By: Fika Fawzia
When asked whether it is more important for the urban poor to have ‘access’ or ‘affordability‘ for clean water supply, I believe the question has a built-in assumption that access and affordability is a trade-off, while it is not necessarily true. The urban poor can have cheap access to safe and clean water, provided that the cities they live in have the correct enabling institutional and regulatory framework to do so.
Access to clean water supply is the basic step in achieving a minimum standard of health and in undertaking economic activities, thus many argue that access to water is a human right. However, as water becomes increasingly scarce and valuable, it is argued that water should be priced by the market to correctly value this resource.
As a result, even though water is a human right, there are costs associated in delivering water and there is a need to pay because the price is used as a control measure to avoid overconsumption and underinvestment in enhancing the resource.

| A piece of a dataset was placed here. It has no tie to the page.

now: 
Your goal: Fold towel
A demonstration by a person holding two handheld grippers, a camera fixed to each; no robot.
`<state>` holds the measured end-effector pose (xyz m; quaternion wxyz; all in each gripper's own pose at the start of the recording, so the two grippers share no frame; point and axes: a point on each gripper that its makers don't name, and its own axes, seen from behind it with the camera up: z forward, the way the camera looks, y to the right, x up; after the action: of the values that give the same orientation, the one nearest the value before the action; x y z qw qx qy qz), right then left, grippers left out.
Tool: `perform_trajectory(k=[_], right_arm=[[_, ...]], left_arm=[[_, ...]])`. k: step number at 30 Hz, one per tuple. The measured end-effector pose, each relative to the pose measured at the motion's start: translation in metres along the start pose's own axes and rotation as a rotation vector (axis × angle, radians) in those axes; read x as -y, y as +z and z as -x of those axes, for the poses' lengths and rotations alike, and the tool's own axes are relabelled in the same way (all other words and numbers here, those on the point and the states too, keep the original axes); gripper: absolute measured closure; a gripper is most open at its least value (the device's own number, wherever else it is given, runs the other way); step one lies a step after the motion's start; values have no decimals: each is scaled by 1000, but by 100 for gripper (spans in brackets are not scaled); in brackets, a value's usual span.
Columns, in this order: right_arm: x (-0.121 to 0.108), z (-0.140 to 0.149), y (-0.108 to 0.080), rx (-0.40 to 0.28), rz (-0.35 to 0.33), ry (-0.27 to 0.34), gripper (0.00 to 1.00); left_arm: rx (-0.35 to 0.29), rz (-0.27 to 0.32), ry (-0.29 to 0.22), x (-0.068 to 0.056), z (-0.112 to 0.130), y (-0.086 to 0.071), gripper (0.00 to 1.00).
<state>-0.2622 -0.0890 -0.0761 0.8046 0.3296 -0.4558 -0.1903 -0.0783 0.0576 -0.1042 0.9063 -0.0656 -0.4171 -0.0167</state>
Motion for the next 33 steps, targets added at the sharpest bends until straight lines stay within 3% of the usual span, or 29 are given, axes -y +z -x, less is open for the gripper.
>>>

The problem of access and affordability for clean and safe water supply for the urban poor is like two sides of the same coin. In general, the poor who are not connected with network pipes don’t have access to the formal water supply and in turn, they look for other informal alternatives, such as water vendors or resellers (which are more expensive), or from ground water or nearby rivers (which are cheaper but pose serious risks for their health and safety).
The lack of connection for the poor is usually caused by the expensive connection costs or regulatory barriers for them to connect (i.e. they live in illegal land/slums). This is particularly the case in Jakarta, Indonesia, whereby of the 56% of the residents connected to the network (Jakarta Water Supply Regulatory Body, 2004), most of the unconnected are the poor (who live in both legal and illegal lands) and they use a combination of ground water, vended water and water from public hydrants instead. Vended water in Jakarta, costs 10-32 times more compared with the costs of networked water supply (ADB, 2003). The poor, who have few means to begin with, end up paying more for water.
In theory, if universal coverage is applied, the poor would be benefiting from affordable access to the networked water supply. However, achieving universal coverage is not as simple as it seems because service providers usually don’t have enough funds to start with in order to expand the network.
If you are the service provider, you are then faced with the dilemma of raising the price towards cost recovery levels, but by doing so, you are further excluding the poor because they don’t have the financial capacity to connect in the first place. In some occasions, if you are a private service provider, your prices are even regulated by the government which doesn’t give you the flexibility to adjust the price.
The popular policies for providing access to the poor are cross-subsidies and/or through Increasing Block Tariff (IBT) models for pricing. However, research shows that subsidies and IBTs can be wrongly targeted, as the benefits usually go to the middle-income groups more than the poor. When most of the poor are not connected, subsidies to lower the costs to connect to the pipes are then more effective than consumption subsidies.
Even if they are not connected, the poor are still potential consumers and service providers should actively engage them to assess their demands and willingness to pay for the type of water services that they need. Furthermore, the regulator must have the adequate monitoring capacity to ensure that universal coverage is the overarching principle so service providers can be innovative in servicing the poor.
When they are connected to the network pipes, the affordability issue for the poor can be adjusted through tariff and pricing policies. In between the waiting time for the poor to be connected, innovative measures to connect the poor with ‘good-enough’ water supply can be followed through.
Small Piped Water Networks (SPWN) in Manila, Tien Giang, and Ahmedabad City for example, are measures to connect the poor through demand-driven community-based arrangements that are both convenient and affordable. Customers don’t have to travel long distances to get water and they can pay in small amounts (daily or every few days) and pay connection fees by installment.
Through SPWNs, those who are lacking in land tenure can also still benefit through cooperation arrangements between community based organizations and the formal service providers who connects the main water line to the SPWNs. Public-private-community arrangements such as these are only feasible if the institutional and regulatory frameworks are in support of it.
If regulators ensure the principal of universal coverage and pro-poor institutional and regulatory frameworks are in place, choosing access or affordability would not be a problem because in the end, the urban poor can have the best of both worlds: cheap and convenient access to clean and safe water supply.